What you are asked to do: If a line in the material below holds the string "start", tally it, then give the tally alone.

Information shown:
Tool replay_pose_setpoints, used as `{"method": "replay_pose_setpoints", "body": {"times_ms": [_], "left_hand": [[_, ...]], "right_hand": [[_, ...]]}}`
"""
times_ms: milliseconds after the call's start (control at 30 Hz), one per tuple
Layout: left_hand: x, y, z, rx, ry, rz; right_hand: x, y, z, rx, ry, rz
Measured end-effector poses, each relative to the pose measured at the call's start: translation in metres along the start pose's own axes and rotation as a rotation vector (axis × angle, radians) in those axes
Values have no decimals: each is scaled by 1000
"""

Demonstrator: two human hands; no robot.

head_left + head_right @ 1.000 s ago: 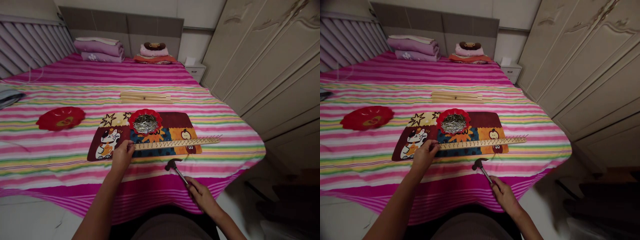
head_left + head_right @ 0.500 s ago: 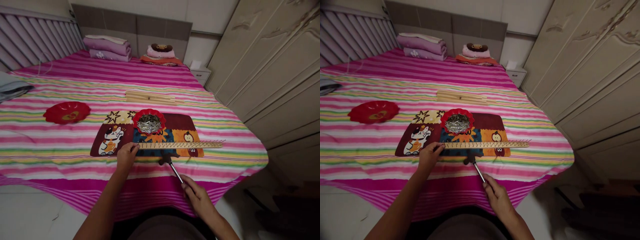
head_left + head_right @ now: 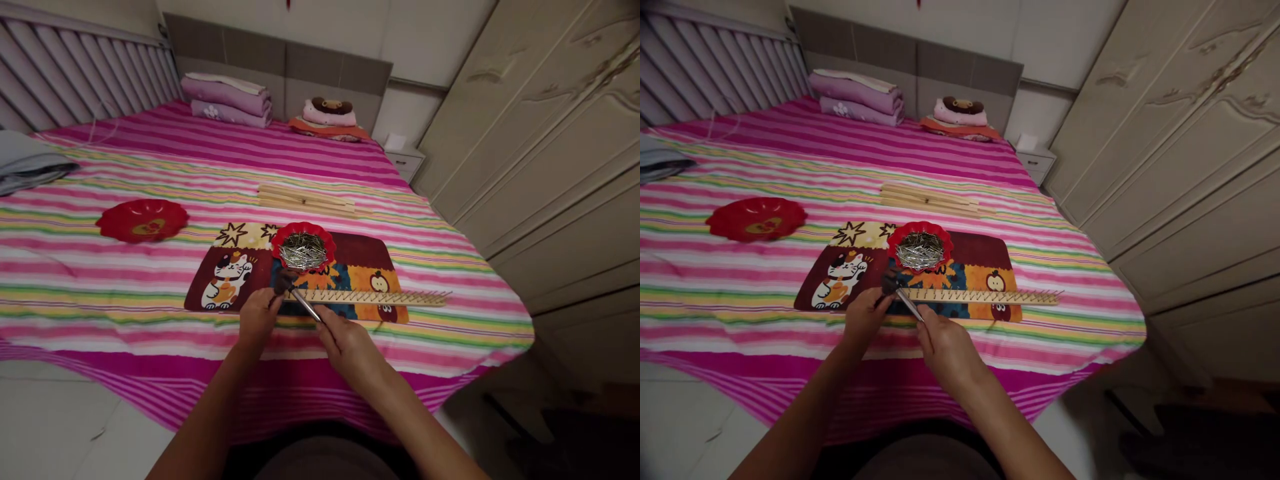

Solution to the exercise: 2